╭─ SUPPLIED INFORMATION

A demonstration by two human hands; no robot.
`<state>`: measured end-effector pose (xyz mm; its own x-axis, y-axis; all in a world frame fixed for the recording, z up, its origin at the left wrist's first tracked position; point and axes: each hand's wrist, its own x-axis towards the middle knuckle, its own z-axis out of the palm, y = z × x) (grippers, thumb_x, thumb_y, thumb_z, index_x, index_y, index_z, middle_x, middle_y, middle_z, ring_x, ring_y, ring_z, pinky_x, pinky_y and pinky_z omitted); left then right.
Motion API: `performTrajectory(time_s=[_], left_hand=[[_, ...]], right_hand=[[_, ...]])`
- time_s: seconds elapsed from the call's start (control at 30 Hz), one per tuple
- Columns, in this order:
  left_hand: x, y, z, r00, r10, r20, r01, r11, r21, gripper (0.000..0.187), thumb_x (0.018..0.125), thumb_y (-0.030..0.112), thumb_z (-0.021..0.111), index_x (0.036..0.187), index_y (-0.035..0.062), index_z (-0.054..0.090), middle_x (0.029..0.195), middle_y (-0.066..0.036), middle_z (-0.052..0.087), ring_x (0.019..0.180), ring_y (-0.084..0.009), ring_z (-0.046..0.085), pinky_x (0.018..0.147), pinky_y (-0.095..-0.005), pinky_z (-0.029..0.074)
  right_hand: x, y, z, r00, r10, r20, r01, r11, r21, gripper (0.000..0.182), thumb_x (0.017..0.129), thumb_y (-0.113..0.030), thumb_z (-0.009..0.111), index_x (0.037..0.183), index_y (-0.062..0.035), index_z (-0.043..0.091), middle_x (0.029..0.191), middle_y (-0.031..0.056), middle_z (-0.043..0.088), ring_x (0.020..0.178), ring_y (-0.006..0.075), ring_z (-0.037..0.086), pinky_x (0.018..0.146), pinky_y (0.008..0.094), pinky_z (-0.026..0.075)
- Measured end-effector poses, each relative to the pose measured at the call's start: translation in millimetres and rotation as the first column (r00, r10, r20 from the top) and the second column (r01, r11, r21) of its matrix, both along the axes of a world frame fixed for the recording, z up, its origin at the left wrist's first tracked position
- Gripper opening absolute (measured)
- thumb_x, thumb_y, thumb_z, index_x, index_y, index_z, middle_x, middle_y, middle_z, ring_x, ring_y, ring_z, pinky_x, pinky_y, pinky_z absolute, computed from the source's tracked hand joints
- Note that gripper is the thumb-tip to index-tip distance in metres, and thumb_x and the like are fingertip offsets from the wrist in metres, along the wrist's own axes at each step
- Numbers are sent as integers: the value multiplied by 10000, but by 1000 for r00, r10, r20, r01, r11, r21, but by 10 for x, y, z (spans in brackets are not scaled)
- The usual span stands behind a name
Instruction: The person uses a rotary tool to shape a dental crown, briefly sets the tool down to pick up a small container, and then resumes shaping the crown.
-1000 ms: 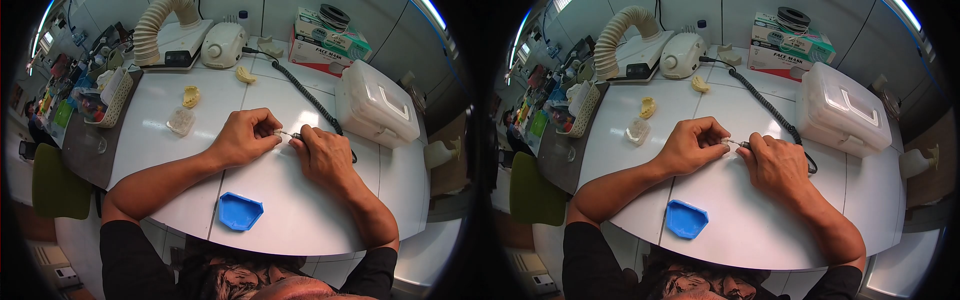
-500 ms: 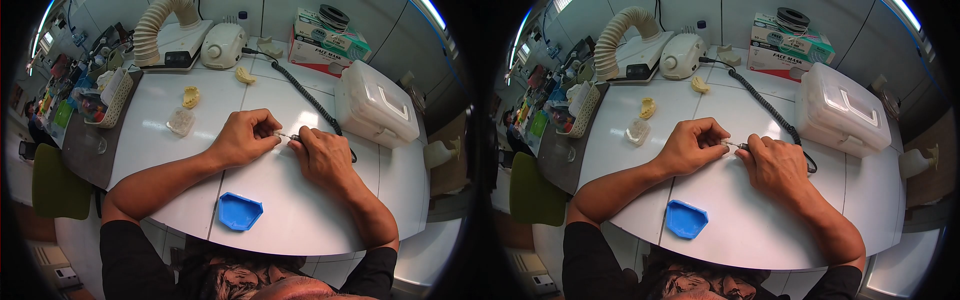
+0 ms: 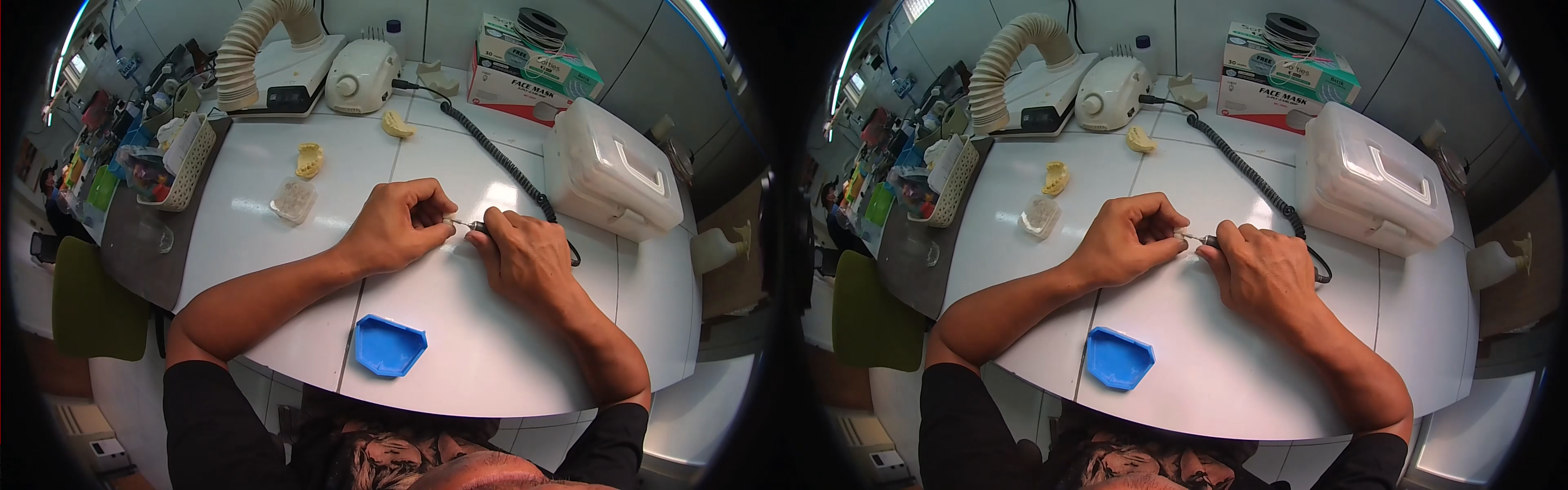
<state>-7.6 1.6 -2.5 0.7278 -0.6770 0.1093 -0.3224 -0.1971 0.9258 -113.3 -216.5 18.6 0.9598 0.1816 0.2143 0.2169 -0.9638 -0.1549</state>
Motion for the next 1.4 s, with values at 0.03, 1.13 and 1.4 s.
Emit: performTrajectory(time_s=[0.03, 1.13, 1.4], left_hand=[[-3, 1, 1, 1000, 0, -3, 0, 1000, 1, 211, 922, 118, 845, 1089, 15, 767, 901, -8, 716, 818, -63, 650, 738, -237, 530], [-5, 12, 7, 999, -44, -31, 43, 999, -28, 210, 978, 80, 831, 1140, -8, 731, 923, -36, 741, 851, -75, 700, 762, -247, 565], [-3, 10, 12, 998, -44, -42, 43, 999, -26, 217, 979, 77, 832, 1148, -9, 726, 928, -39, 741, 835, -76, 700, 759, -244, 567]], right_hand=[[0, 1, -3, 1000, -7, -4, 7, 1000, 1, 360, 1085, -392, 658, 949, -58, 669, 787, 128, 725, 659, 355, 716, 602, 478, 553], [-4, -16, 0, 1000, 22, 19, -22, 999, 23, 366, 1092, -380, 643, 926, -53, 643, 759, 138, 713, 619, 370, 697, 574, 491, 538], [-3, -16, 5, 1000, 23, 11, -23, 1000, 21, 351, 1088, -366, 651, 926, -54, 645, 760, 138, 714, 622, 367, 699, 577, 488, 541]])
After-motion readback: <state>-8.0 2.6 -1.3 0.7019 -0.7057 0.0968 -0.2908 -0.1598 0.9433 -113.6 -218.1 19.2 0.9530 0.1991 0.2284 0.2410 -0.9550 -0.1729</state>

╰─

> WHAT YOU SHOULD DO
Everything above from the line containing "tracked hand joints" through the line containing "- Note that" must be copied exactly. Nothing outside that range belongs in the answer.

> RESPONSE
- thumb_x, thumb_y, thumb_z, index_x, index_y, index_z, middle_x, middle_y, middle_z, ring_x, ring_y, ring_z, pinky_x, pinky_y, pinky_z absolute, computed from the source's tracked hand joints
- Note that gripper is the thumb-tip to index-tip distance in metres, and thumb_x and the like are fingertip offsets from the wrist in metres, along the wrist's own axes at each step

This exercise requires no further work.